**Task objective:** All of the data that follows needs to be printed again, exactly as it reads.

BEGIN Information supplied

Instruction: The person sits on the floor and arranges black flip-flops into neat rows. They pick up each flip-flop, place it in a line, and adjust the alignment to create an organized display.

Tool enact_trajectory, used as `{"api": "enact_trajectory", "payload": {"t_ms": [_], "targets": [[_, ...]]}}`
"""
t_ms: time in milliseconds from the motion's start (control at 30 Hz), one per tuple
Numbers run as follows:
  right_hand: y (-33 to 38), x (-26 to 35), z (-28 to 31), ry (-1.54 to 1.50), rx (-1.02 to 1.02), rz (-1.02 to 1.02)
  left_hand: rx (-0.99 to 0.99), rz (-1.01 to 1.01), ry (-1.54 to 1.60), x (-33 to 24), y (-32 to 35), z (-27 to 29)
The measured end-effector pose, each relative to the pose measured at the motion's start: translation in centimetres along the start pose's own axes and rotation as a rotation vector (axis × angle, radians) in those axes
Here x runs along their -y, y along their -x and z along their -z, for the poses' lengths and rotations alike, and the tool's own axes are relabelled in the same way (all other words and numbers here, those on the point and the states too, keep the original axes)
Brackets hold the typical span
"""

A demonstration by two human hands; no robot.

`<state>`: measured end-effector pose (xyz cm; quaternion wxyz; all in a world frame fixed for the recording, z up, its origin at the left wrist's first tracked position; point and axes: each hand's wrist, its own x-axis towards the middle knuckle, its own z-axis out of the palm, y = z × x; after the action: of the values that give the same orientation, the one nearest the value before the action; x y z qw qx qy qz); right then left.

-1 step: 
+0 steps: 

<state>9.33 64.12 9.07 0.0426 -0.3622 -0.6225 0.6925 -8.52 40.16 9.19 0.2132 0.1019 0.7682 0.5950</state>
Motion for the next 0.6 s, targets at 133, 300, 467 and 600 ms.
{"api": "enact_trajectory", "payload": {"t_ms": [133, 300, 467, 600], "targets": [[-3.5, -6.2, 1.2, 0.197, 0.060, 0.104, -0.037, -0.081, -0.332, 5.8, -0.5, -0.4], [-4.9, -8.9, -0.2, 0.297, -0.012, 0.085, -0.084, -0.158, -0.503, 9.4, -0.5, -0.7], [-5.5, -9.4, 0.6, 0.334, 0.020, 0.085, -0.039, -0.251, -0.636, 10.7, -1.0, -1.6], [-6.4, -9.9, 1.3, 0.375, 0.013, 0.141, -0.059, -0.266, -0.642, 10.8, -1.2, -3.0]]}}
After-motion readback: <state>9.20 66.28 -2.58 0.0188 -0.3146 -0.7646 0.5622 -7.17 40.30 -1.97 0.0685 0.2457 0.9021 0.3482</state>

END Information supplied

**Result of this exercise:**
Instruction: The person sits on the floor and arranges black flip-flops into neat rows. They pick up each flip-flop, place it in a line, and adjust the alignment to create an organized display.

Tool enact_trajectory, used as `{"api": "enact_trajectory", "payload": {"t_ms": [_], "targets": [[_, ...]]}}`
"""
t_ms: time in milliseconds from the motion's start (control at 30 Hz), one per tuple
Numbers run as follows:
  right_hand: y (-33 to 38), x (-26 to 35), z (-28 to 31), ry (-1.54 to 1.50), rx (-1.02 to 1.02), rz (-1.02 to 1.02)
  left_hand: rx (-0.99 to 0.99), rz (-1.01 to 1.01), ry (-1.54 to 1.60), x (-33 to 24), y (-32 to 35), z (-27 to 29)
The measured end-effector pose, each relative to the pose measured at the motion's start: translation in centimetres along the start pose's own axes and rotation as a rotation vector (axis × angle, radians) in those axes
Here x runs along their -y, y along their -x and z along their -z, for the poses' lengths and rotations alike, and the tool's own axes are relabelled in the same way (all other words and numbers here, those on the point and the states too, keep the original axes)
Brackets hold the typical span
"""

A demonstration by two human hands; no robot.

`<state>`: measured end-effector pose (xyz cm; quaternion wxyz; all in a world frame fixed for the recording, z up, its origin at the left wrist's first tracked position; point and axes: each hand's wrist, its own x-axis towards the middle knuckle, its own z-axis out of the palm, y = z × x; after the action: of the values that give the same orientation, the one nearest the value before the action; x y z qw qx qy qz); right then left.

-1 step: 
+0 steps: 

<state>9.33 64.12 9.07 0.0426 -0.3622 -0.6225 0.6925 -8.52 40.16 9.19 0.2132 0.1019 0.7682 0.5950</state>
Motion for the next 0.6 s, targets at 133, 300, 467 and 600 ms.
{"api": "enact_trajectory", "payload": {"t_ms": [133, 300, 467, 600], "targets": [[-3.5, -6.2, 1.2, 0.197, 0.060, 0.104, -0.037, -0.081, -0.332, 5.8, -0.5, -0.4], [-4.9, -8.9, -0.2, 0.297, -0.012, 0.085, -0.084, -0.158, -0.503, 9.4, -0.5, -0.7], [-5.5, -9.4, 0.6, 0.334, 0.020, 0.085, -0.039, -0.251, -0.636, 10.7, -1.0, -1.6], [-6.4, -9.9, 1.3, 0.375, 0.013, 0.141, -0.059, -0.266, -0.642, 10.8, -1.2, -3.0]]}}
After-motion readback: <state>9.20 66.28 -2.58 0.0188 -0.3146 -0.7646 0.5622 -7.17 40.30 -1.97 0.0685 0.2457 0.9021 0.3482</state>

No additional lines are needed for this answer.